Formation of the Trust
[36] I am inclined to the view that it is necessary to protect whatever funds are awarded to T[...]. This court serves as the upper guardian of minor children, like T[...], and is vested with the inherent jurisdiction to make decisions in the best interest of the minor. I therefore hold the firm view that the establishment of a trust would be appropriate in these circumstances. In particular, T[...] has neuropsychological and behavioral deficits which may impact his ability to manage his finances in the future. Currently T[...] is 16 years old and it would be appropriate that the Trust remains in place until he attains 25 years of age. If it is later established that T[...] is unable to manage his financial and day-to-day activities, then the trustees would retain the discretion to extend the duration of the trust.
[37] I further take judicial notice of the fact that there are always endemic delays in the formation of trusts which are in most instances to the detriment of the beneficiaries. For this reason, I find it appropriate that the court retain a supervisory role regarding the formation of the Trust, until such time same is fully established and operational.
COSTS
[38] Counsel motivated that the appellant is entitled to not only costs of this appeal but to the costs incurred in the trial proceedings. Counsel argued that the appellant cannot be penalized due to the defendant’s non-participation. In my view the appellant would be entitled to the costs incurred during the trial proceedings.

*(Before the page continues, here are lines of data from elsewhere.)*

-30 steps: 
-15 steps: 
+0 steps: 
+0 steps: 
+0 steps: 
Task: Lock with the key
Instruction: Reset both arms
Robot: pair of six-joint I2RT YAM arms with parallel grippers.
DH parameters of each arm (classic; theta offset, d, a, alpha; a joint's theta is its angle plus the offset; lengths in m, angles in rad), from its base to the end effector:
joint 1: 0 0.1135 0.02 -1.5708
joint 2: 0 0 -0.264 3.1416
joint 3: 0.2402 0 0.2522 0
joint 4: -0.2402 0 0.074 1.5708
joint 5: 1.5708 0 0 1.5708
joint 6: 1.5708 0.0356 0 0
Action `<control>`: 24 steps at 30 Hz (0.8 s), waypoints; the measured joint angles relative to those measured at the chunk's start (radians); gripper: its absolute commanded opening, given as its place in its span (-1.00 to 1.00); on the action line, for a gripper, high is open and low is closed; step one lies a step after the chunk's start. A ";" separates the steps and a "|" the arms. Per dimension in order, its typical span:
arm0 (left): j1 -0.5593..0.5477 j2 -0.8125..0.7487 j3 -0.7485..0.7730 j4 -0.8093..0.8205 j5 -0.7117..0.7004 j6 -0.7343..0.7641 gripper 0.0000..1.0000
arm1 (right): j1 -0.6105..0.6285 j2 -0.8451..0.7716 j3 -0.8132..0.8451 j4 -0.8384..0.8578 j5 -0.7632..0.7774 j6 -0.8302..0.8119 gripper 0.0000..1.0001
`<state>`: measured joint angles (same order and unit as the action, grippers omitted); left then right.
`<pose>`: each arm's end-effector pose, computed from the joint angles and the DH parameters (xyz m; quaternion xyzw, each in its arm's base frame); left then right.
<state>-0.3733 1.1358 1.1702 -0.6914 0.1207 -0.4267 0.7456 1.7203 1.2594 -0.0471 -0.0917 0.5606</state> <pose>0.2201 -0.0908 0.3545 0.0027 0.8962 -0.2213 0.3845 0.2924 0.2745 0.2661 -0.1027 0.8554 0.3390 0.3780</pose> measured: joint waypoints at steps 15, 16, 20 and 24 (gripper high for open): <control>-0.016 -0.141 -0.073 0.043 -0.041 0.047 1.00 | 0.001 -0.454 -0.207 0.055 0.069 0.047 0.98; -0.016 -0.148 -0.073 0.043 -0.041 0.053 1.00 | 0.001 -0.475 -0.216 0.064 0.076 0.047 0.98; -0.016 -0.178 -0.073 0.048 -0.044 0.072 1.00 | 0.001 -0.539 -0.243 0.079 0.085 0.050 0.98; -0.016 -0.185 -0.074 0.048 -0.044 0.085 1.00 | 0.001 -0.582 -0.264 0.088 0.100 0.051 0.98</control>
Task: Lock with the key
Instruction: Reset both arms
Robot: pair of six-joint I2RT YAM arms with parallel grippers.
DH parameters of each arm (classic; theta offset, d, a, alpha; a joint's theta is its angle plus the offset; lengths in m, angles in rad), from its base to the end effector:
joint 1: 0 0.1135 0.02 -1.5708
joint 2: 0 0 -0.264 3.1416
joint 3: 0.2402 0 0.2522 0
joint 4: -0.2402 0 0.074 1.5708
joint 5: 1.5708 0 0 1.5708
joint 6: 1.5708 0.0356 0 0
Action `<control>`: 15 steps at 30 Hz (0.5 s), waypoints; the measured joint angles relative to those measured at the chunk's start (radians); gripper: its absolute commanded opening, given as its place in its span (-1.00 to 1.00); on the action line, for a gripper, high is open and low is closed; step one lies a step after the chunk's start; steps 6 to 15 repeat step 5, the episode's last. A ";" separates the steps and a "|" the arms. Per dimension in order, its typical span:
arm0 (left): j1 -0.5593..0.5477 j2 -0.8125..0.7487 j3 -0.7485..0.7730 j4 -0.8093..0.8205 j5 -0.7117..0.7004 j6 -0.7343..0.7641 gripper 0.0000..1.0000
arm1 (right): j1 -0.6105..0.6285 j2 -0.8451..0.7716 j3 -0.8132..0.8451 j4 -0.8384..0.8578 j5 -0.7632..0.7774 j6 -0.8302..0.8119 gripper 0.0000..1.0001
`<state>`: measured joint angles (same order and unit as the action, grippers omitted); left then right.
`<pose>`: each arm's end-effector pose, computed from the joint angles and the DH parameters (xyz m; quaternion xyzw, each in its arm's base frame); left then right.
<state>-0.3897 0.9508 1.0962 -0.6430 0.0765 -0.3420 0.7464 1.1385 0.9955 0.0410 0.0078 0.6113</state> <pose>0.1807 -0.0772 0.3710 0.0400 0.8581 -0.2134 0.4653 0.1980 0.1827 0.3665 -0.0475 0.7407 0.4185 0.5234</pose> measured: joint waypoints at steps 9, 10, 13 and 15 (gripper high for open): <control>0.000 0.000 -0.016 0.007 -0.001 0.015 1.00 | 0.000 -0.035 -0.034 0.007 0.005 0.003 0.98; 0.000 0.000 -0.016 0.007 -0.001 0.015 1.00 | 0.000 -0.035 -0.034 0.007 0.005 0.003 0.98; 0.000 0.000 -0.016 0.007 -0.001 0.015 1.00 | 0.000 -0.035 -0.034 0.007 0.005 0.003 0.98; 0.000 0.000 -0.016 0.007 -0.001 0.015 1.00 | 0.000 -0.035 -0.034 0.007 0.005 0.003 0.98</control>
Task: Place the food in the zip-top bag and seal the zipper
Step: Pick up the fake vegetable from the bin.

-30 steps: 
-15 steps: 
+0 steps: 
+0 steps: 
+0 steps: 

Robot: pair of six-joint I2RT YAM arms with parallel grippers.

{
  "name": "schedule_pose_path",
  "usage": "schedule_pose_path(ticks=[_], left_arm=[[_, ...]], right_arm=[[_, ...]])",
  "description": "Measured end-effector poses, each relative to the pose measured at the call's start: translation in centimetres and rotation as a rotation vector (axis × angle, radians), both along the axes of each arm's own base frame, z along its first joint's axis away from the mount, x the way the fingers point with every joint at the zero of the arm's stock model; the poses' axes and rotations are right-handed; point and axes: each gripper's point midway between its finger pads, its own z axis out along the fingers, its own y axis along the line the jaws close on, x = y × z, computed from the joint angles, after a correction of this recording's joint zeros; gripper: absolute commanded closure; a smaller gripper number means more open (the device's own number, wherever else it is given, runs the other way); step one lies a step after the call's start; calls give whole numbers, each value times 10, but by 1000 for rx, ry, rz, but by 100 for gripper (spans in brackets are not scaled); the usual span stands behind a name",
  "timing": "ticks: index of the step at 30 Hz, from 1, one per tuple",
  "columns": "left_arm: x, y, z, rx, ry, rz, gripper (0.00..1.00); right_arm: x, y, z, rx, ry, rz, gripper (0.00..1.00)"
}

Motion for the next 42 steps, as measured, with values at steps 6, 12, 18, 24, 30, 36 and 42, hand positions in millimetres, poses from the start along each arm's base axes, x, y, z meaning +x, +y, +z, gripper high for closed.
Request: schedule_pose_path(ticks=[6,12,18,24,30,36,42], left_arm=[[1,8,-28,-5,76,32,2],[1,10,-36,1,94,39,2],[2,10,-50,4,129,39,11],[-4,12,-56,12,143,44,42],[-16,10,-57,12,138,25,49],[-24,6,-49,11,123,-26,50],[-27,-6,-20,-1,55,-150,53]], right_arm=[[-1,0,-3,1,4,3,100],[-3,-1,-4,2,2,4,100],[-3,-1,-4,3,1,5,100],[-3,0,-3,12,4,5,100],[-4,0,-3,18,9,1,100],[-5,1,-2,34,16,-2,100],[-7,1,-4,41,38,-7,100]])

[39] With regard to the appeal, the general principle that; costs should follow the result, is applied. Since the appellant has been successful on appeal, she is entitled to costs on appeal as well. Consequently, the appellant is entitled to both the costs incurred in the trial proceedings as well as prosecuting this appeal.
H. KOOVERJIE
JUDGE OF THE HIGH COURT
GAUTENG DIVISION, PRETORIA
Appearances:
Counsel for the appellant: Adv. Lizelle Haskins
Instructed by: Godi & Zangwa Attorneys Inc
190 Thabo Sehume Street
Bank Towers Building
Pretoria
Counsel for the respondent: No appearance
Instructed by:
Date heard: 07 May 2025
Date of Judgment: 27 May 2025
[1] Fine v Society of Advocates of SA (Witswatersrand Division 1983(4)SA 488 A at 494 H-495
Road Accident Fund and others v Hlatswayo and others(724/2023 72415/2023 [2025] ZASCA17(5 March 2025)
[2] At page 16 of the report it was opined that “T[...] showed many signs of perceptual difficulties. It can be expected that the motor vehicle accident had traumatic consequences on a perpetual as well as an emotional level, and may later manifest as serious learning disabilities.